Migizii Agamik—Bald Eagle Lodge
Migizii Agamik, located at the Fort Garry campus, was inspired by Indigenous world views and designed in collaboration with Elders and Indigenous architects who studied at UM. Migizii Agamik is smudge-friendly and hosts a computer lab, large study area, lockers, kitchen, and a Circle Room —a collaborative and sacred space for ceremonies, events and meetings. It is a place to network and make new friends; a place of pride; and a place that welcomes all nations.
“When you come into this place, you’re coming into a sacred space. It’s a feeling of contentment walking in, and a feeling of gratitude when you leave.”
– Elder Norman Meade
Elders-in-residence provide personal cultural and spiritual guidance to Indigenous students and staff, and cultural oversight for the entire university. Elder Margaret Lavallee is based at the Ongomiizwin Education Centre on the Bannatyne campus, while Elders Norman Meade, Carl Stone and Wanda Murdock work out of Migizii Agamik—Bald Eagle Lodge on the Fort Garry campus.
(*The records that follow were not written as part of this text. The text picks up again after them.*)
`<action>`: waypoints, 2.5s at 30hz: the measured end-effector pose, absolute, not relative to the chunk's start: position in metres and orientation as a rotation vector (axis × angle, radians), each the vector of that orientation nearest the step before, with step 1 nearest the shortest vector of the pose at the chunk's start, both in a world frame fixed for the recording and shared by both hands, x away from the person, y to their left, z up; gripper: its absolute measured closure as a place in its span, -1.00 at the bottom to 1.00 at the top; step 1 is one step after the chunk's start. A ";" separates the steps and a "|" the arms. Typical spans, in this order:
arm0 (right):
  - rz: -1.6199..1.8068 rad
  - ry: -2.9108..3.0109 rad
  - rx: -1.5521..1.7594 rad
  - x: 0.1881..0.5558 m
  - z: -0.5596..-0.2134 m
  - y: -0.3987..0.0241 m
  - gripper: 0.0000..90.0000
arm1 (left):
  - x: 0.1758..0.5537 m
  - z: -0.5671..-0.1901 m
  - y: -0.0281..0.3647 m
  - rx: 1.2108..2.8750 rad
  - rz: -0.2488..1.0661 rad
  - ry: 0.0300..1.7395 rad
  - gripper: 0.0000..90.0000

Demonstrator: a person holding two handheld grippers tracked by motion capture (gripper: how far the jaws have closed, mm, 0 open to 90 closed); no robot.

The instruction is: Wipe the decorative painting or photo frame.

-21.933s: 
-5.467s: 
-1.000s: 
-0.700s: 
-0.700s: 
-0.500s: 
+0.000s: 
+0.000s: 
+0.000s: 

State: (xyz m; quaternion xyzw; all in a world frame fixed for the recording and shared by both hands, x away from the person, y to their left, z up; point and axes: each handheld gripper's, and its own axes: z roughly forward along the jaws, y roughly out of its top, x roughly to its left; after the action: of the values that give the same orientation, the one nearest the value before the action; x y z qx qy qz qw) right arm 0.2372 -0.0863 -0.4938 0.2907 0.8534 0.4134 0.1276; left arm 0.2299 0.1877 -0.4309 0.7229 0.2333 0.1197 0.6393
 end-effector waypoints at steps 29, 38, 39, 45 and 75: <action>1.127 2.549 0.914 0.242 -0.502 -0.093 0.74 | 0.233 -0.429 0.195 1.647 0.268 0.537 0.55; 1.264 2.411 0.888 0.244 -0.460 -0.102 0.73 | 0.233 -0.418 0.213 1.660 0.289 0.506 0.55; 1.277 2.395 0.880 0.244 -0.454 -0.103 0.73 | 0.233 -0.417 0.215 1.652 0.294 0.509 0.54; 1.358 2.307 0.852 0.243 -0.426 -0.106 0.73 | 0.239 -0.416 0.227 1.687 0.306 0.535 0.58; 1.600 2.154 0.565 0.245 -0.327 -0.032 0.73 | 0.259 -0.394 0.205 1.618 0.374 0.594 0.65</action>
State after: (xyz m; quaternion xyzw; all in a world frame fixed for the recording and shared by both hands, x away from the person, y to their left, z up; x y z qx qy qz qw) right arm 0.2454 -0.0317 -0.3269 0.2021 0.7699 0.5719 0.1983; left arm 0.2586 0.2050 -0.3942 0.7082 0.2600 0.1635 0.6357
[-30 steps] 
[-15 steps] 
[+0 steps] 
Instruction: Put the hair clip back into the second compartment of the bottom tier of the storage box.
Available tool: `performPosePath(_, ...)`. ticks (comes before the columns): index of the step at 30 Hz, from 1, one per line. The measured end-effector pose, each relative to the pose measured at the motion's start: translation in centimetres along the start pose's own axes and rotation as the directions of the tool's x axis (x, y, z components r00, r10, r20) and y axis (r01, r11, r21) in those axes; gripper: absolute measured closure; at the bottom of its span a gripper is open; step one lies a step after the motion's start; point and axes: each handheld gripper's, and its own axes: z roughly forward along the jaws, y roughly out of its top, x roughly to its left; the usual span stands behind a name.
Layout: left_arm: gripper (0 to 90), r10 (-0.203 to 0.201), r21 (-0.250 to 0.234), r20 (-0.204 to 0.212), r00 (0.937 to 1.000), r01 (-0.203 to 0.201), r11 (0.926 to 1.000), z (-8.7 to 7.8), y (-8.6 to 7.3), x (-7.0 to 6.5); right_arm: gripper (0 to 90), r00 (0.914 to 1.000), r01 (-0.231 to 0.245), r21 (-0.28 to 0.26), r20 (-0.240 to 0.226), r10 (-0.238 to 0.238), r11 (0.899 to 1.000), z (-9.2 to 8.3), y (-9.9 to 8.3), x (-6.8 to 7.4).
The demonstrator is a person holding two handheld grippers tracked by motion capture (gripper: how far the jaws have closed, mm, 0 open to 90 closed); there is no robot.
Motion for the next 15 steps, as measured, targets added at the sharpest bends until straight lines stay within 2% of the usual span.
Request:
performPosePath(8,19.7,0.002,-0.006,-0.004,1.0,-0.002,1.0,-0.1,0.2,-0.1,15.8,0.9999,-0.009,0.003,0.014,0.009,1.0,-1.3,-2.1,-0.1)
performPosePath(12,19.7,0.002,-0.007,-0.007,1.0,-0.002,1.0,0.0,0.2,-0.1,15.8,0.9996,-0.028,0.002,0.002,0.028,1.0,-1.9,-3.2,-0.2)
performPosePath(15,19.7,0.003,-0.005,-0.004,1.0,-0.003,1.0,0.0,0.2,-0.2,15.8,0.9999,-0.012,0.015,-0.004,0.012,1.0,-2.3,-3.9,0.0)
All Elders-in-residence have open-door policies and readily share their wisdom, support and resources. They also host campus-wide cultural events that celebrate traditional teachings and practices.
Graduation Pow Wow
The Graduation Pow Wow is a time for our community to come together and recognize all of your hard work and accomplishments.
The day-long celebration includes an opening Pipe Ceremony, presentations to the graduates and a community feast in the afternoon.
National Centre for Truth and Reconciliation (NCTR)
The University of Manitoba is committed to the journey of Reconciliation and to advancing Indigenous rights, research and scholarship. The National Centre for Truth and Reconciliation (NCTR) at UM was born out of the Indian Residential Schools Settlement Agreement to preserve the history of Canada’s Residential School system and legacy forever. The Truth and Reconciliation Commission’s sacred collection of statements, documents and other materials is at the heart of the NCTR. Reflecting the shared vision of Residential School Survivors, the NCTR serves as a place of learning and dialogue that honours the authenticity of the Survivors’ experiences and preserves their past for future generations.
In preserving this sacred collection of materials, the NCTR ensures that:
- Survivors and their families have access to their own histories
- Educators in the K-12, post-secondary, professional and public service sectors understand the shared experience of Indigenous peoples and Survivors
- Researchers can explore the Residential School system and assimilation efforts
- The public can access historical records and other materials to help foster reconciliation and healing
- The history and legacy of the Residential School system will never be forgotten
We invite you to explore the materials at the NCTR and on the NCTR website in meaningful and personal ways. You are welcome to visit the NCTR anytime during operational hours.
Office of The Vice-President (Indigenous)
The Vice-President (Indigenous) leads the development and implementation of a university-wide strategy that promotes reconciliation, advances UM’s commitment to Indigenous engagement and achievement through initiatives, programs, curriculum and research and addresses anti-Indigenous racism.
Guided by Indigenous-focused principles, this work is done in partnership with executive leadership, deans and directors. The Vice-President (Indigenous) position was established in October 2019. Dr. Catherine Cook was appointed to the role for a period beginning Jan. 1, 2020 through June 30, 2022.